- **Information supplied**
------------

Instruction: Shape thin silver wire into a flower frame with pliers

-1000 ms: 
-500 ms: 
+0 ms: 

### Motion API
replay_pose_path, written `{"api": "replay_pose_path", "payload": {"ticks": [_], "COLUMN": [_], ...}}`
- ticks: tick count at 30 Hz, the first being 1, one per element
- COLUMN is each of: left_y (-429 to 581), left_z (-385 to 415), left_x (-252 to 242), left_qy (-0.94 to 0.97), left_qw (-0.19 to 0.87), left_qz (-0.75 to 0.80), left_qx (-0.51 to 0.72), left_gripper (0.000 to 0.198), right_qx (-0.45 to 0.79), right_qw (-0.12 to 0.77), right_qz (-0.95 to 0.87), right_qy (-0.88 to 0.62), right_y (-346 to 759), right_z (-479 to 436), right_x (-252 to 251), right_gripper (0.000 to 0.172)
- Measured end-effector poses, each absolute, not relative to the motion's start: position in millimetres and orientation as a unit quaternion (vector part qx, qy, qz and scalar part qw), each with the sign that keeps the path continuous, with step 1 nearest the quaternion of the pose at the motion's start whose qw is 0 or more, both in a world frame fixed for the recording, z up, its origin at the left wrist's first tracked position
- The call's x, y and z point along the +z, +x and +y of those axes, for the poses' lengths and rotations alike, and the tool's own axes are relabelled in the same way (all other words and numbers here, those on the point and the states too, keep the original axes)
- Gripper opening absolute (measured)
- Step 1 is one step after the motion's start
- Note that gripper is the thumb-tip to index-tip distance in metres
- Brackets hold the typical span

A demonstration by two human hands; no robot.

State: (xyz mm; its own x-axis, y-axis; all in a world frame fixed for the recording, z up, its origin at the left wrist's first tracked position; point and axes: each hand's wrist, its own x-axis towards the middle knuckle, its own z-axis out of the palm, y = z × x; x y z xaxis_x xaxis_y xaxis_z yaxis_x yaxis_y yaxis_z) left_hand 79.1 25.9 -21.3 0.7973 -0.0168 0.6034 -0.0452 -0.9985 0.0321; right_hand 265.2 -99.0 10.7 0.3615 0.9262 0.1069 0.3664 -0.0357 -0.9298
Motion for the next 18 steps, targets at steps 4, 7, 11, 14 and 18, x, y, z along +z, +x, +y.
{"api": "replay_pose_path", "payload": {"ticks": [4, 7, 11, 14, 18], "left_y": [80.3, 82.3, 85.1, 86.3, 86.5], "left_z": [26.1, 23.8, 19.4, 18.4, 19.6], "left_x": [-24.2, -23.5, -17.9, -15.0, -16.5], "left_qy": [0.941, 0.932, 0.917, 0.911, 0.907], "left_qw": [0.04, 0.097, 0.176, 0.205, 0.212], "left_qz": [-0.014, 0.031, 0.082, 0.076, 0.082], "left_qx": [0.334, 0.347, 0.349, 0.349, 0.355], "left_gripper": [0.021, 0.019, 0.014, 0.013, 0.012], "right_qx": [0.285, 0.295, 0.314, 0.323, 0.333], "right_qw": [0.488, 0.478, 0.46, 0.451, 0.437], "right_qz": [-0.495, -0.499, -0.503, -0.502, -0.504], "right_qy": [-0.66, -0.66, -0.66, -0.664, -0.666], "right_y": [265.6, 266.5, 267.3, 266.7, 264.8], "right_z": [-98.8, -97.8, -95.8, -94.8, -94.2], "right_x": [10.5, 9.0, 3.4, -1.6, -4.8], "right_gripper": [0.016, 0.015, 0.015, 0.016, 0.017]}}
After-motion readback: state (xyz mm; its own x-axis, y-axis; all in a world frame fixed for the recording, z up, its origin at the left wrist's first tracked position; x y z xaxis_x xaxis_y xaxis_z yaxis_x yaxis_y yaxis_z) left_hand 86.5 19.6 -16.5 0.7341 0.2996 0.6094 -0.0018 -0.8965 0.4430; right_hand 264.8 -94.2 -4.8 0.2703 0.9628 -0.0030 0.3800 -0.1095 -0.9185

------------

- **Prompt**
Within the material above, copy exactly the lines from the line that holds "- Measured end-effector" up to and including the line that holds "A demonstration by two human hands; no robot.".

- **Expected output**
- Measured end-effector poses, each absolute, not relative to the motion's start: position in millimetres and orientation as a unit quaternion (vector part qx, qy, qz and scalar part qw), each with the sign that keeps the path continuous, with step 1 nearest the quaternion of the pose at the motion's start whose qw is 0 or more, both in a world frame fixed for the recording, z up, its origin at the left wrist's first tracked position
- The call's x, y and z point along the +z, +x and +y of those axes, for the poses' lengths and rotations alike, and the tool's own axes are relabelled in the same way (all other words and numbers here, those on the point and the states too, keep the original axes)
- Gripper opening absolute (measured)
- Step 1 is one step after the motion's start
- Note that gripper is the thumb-tip to index-tip distance in metres
- Brackets hold the typical span

A demonstration by two human hands; no robot.

Nothing further is needed for this exercise.